Политический XXI век только начинается
То, что политический век почти всегда не совпадает с календарным, давно стало понятно историкам. Если еще к данному вопросу применить системный подход, то становится очевидным, что каждое столетие с политической (равно как и с экономической) точки зрения можно описать через несколько отличительных признаков.
Фото: Global Look Press Не вдаваясь в подробности, можно сказать, что, например, век XIX был веком колониальных империй. Это столетие закончилось Первой мировой войной, а окончательно оно ушло в историю после Второй мировой войны с крахом всех без исключения систем колониального мира. Часто в качестве примера вспоминают Британскую колониальную империю, которая была, безусловно, самой крупной и успешной, но не будем забывать, что в колониальную игру было вовлечено полтора десятка стран мира, начиная с Испании и Португалии и заканчивая Японией и Османской империей. Колонии в Западной Африке и Америке были у Курляндии (когда она еще была независимым герцогством), об африканских колониях всерьез говорили в политических кругах сначала Речи Посполитой, а потом и Польши Пилсудского. Таков был мир, и на рубеже XIX–XX веков это было вполне нормальным.

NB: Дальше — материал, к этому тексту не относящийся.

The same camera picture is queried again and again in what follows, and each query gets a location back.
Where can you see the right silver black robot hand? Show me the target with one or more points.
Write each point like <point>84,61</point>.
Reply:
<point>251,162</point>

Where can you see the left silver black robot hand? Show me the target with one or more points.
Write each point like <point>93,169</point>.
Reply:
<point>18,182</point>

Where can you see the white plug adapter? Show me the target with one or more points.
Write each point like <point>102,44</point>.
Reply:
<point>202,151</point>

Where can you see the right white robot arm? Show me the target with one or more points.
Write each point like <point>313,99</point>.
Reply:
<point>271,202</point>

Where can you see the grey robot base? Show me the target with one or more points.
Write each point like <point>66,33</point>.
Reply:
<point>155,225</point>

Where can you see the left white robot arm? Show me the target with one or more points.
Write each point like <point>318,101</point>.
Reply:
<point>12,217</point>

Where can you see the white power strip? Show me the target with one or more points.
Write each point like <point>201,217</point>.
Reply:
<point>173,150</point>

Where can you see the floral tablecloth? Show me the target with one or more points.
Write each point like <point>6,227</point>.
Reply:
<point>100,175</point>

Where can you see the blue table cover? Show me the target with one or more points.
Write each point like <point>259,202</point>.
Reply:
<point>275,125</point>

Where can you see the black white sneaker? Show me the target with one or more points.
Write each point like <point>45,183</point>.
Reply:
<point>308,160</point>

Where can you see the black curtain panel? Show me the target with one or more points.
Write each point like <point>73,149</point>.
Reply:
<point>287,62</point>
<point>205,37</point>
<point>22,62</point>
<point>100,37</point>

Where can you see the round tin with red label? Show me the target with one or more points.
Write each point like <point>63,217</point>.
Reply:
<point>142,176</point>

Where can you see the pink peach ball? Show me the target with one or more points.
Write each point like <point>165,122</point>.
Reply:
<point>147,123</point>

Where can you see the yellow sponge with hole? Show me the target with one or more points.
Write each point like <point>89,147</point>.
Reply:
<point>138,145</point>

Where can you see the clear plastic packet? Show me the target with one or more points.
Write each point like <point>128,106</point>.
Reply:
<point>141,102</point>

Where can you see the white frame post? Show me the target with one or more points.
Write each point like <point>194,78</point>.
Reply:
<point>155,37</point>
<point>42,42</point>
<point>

Уже с конца календарного XIX века начали складываться контуры политического XX века, который условно можно обозначить как век мировых центров политического, военного и экономического влияния. То есть существует некая сильная (глобальная или региональная) держава, которая юридически оформлена в своих государственных границах, но при этом распространяет свой политический и иной авторитет (а часто и военное воздействие) далеко за пределы границ своего формального суверенитета. При этом очевидно, что если в XIX веке мировые лидеры соперничали за колонии, то в XX веке это соперничество переросло в борьбу за зоны политического гегемонизма и экономических интересов. Не надо думать, что так было всегда. Да, крупные и влиятельные державы, начиная с появления государства как организации и системы, вели войны, с одной стороны, а с другой — хотели торговать и развивать экономические отношения. Но наличие центров силы, порядка и влияния как основы мироустройства — это, безусловно, изобретение XX века. Важно помнить, что эти государства-игроки не просто что-то захватывают или на что-то влияют, они договариваются и устанавливают мировой порядок, который обязателен не только для субъектов мирового влияния, а для всех государств без исключения, даже если они в данных переговорах и не участвовали. По этому принципу организована Организация Объединенных Наций (ООН). Многополярный мир — тоже про это. Международное право, как бы к нему ни относиться, тоже порождения системы, в которой есть главные политические игроки, которые совместно через переговоры или взаимное давление устанавливают общие правила игры. Глобальная экологическая повестка и ESG — тоже из этой оперы, в какие бы, как им кажется, прогрессивные одежды ни наряжались бы ее апологеты. Из этой же серии резервные валюты, региональные торговые (и, естественно, оборонительные) союзы, Евровидение и прочие атрибуты евро- и иного центризма, включая риторику про свободный мир, европейские ценности и прочую либерально-демократическую повестку.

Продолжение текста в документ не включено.